What to do |
Copy out every record below with complete accuracy.

Data supplied |
Segment Open
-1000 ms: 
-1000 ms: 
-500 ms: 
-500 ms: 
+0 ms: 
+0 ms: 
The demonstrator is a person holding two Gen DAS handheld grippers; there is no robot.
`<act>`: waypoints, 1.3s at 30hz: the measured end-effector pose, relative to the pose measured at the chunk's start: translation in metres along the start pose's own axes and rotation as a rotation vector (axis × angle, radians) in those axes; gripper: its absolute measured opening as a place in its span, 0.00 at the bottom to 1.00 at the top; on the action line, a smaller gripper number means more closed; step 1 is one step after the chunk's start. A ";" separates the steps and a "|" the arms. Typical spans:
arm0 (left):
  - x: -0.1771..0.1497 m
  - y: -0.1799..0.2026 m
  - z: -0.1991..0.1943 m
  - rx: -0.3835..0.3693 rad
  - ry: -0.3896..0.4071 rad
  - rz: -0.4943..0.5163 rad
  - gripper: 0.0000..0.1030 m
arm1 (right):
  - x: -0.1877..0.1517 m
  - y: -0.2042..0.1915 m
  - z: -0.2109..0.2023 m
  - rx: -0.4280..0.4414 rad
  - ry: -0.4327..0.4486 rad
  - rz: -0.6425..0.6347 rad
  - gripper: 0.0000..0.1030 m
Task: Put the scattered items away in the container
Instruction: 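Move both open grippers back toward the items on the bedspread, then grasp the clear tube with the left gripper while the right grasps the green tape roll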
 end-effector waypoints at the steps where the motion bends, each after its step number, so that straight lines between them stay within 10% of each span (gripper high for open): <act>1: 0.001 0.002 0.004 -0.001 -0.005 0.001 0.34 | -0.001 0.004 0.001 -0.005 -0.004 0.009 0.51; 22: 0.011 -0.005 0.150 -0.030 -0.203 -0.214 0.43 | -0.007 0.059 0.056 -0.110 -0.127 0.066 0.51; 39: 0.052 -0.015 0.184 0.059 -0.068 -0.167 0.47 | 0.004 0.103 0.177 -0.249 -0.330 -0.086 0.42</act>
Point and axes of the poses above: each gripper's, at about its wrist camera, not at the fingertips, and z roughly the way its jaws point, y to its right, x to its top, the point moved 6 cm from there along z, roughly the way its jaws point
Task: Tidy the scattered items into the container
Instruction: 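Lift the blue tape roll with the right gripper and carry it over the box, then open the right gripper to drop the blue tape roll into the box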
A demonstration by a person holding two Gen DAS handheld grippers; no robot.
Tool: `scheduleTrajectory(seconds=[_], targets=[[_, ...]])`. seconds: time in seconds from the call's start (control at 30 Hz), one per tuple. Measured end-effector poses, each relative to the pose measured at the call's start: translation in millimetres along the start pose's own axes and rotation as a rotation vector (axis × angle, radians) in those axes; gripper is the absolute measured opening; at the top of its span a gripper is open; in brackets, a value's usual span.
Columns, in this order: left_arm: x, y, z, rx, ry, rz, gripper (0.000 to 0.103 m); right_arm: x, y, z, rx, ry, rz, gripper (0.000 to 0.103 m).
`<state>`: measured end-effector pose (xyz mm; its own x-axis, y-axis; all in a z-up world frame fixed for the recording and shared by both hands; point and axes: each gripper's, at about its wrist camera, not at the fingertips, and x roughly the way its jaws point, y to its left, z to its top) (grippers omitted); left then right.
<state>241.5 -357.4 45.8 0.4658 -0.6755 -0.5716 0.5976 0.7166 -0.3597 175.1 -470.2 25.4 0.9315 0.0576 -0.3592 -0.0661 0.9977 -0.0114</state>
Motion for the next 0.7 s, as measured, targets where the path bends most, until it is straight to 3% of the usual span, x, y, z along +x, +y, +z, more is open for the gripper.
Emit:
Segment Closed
Answer for the task |
-1000 ms: 
-1000 ms: 
-500 ms: 
-500 ms: 
+0 ms: 
+0 ms: 
The demonstrator is a person holding two Gen DAS handheld grippers; there is no robot.
`<act>`: waypoints, 1.3s at 30hz: the measured end-effector pose, relative to the pose measured at the chunk's start: translation in metres along the start pose's own axes and rotation as a rotation vector (axis × angle, radians) in those axes; gripper: its absolute measured opening as a place in its span, 0.00 at the bottom to 1.00 at the top; on the action line, a smaller gripper number means more closed; step 1 is one step after the chunk's start. A ";" separates the steps and a "|" the arms. Typical spans:
arm0 (left):
  - x: -0.1771..0.1497 m
  - y: -0.1799..0.2026 m
  - z: -0.1991..0.1943 m
  - rx: -0.3835..0.3693 rad
  - ry: -0.3896..0.4071 rad
  - rz: -0.4943..0.5163 rad
  - gripper: 0.0000..0.1030 m
arm1 (right):
  - x: -0.1877..0.1517 m
  - y: -0.2042..0.1915 m
  - z: -0.2109..0.2023 m
  - rx: -0.4280..0.4414 rad
  - ry: -0.4327..0.4486 rad
  - rz: -0.6425..0.6347 rad
  - gripper: 0.0000..0.1030 m
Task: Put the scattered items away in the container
Instruction: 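Move both open grippers back toward the items on the bedspread, then grasp the clear tube with the left gripper while the right grasps the green tape roll
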 end-effector waypoints at the steps where the motion bends, each after its step number, so that straight lines between them stay within 10% of each span (gripper high for open): <act>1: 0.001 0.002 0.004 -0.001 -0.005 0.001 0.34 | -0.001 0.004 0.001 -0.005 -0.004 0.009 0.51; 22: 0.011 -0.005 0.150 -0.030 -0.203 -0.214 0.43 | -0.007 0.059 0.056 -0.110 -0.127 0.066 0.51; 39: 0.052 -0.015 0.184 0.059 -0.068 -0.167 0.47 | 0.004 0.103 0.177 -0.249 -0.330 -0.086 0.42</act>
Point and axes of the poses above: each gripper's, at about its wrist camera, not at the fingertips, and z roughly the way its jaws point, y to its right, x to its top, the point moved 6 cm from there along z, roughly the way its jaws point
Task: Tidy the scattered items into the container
Instruction: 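Lift the blue tape roll with the right gripper and carry it over the box, then open the right gripper to drop the blue tape roll into the box
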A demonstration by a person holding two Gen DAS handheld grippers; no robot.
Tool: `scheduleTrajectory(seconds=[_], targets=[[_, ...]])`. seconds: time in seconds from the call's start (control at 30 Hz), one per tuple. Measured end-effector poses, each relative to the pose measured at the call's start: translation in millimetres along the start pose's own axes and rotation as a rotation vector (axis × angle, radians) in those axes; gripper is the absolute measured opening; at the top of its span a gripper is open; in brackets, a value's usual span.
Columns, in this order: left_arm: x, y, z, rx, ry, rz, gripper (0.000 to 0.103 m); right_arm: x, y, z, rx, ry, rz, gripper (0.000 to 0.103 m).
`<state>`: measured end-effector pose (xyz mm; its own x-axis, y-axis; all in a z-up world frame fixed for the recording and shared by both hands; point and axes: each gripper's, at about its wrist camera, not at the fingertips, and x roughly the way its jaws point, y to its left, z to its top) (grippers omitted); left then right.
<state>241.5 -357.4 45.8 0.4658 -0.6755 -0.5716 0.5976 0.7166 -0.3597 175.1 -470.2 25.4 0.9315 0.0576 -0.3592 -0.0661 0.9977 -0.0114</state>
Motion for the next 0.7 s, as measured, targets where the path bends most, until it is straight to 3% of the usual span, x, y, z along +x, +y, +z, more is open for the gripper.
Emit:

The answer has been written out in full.